When regulators come together to share tasks either across a geographic area or a sector of duty holders, it is critical to agree and document who leads and who follows, who does what and who is responsible for what.
This was already familiar territory for many regionally-based regulators, who need to rely on other regulators where they themselves lack a regional presence.
5. Recognising that regulation is a transferable skill
Regulators tend to overestimate their specialised knowledge and differences from other regulators and underestimate the degree of commonality between all regulators. The Compliance in a crisis conversation revealed:
The necessity for rapid deployment and induction of authorised officers from other regulatory agencies has strongly brought home the transferable, broadly based skills of regulatory professionals and the strengths in disciplined problem-solving and structured discretion they can bring to areas other than their own.
This in turn reinforces the rationale for the ANZSOG/NRCoP, with its focus on advancing regulatory professionalism and the regulatory craft.
6. Defining compliance
Understanding what ‘compliance’ means to different regulators in different contexts is critical to working together. The Compliance in a crisis conversation revealed:
Even when regulators are committed to working together, they need to document clearly and explicitly what ‘compliance’ and ‘non-compliance’ mean in terms of how they advise, monitor, enforce and potentially prosecute, and what protocols and approaches will govern their respective activities.
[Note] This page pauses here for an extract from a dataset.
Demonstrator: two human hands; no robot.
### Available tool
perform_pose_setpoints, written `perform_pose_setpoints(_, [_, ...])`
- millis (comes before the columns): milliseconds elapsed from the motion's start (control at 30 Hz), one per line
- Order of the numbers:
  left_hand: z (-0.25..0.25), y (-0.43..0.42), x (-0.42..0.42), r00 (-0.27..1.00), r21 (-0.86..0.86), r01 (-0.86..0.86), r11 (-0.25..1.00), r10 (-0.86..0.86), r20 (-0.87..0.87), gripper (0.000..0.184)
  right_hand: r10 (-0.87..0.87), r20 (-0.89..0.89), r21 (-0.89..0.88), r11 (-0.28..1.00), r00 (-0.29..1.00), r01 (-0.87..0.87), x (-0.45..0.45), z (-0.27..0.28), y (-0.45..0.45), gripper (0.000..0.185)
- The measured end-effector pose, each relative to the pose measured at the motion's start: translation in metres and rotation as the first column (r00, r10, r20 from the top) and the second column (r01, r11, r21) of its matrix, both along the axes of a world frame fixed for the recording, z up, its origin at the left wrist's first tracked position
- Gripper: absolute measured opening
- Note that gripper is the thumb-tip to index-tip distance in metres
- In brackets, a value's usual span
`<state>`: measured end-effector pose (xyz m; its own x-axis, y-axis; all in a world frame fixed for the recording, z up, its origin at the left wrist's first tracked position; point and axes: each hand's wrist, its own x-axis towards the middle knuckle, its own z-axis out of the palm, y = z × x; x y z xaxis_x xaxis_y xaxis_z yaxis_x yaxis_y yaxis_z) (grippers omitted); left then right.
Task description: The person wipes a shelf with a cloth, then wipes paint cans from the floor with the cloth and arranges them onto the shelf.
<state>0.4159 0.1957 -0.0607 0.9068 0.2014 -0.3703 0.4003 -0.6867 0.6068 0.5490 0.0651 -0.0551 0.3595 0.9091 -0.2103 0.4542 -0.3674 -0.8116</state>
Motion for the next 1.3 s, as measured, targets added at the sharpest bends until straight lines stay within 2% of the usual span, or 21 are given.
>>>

7. Maintaining core operations
There is a need to make sure we do not lose sight of business as usual. In the throes of a crisis, it is easy to forget the harm which ‘ordinary’ non-compliance can do to individuals and the community. The Compliance in a crisis conversation revealed:
Regulators have needed to ensure normal recruitment and core business operations are not neglected, creating a huge backlog for when normal transmission (‘business as usual’) resumes, and limiting the capacity to provide backfill and support for depleted and exhausted front line teams.
Critical harms are still out there, as well as new and emerging ones; their impact may be equal to, or more significant than, the pandemic.
It is also important to ensure that staff not deployed to COVID-19 related work and still on usual duties do not feel undervalued and unimportant.
Participants rated the workshop and this report at a pleasing 4.3 out of a possible 5.0 on the question of its value in exploring the topic and capturing key insights for the broader NRCoP.
In terms of the experience of the workshop, one participant commented:
‘I thought Adam [Beaumont] was particularly good at drawing out the information and identifying the commonalities between the different regulators. Prior to the discussion I had wondered how much I would have to contribute as we are such a new regulator but in fact, I felt I had a lot to contribute as well as learn. Thanks for the opportunity.’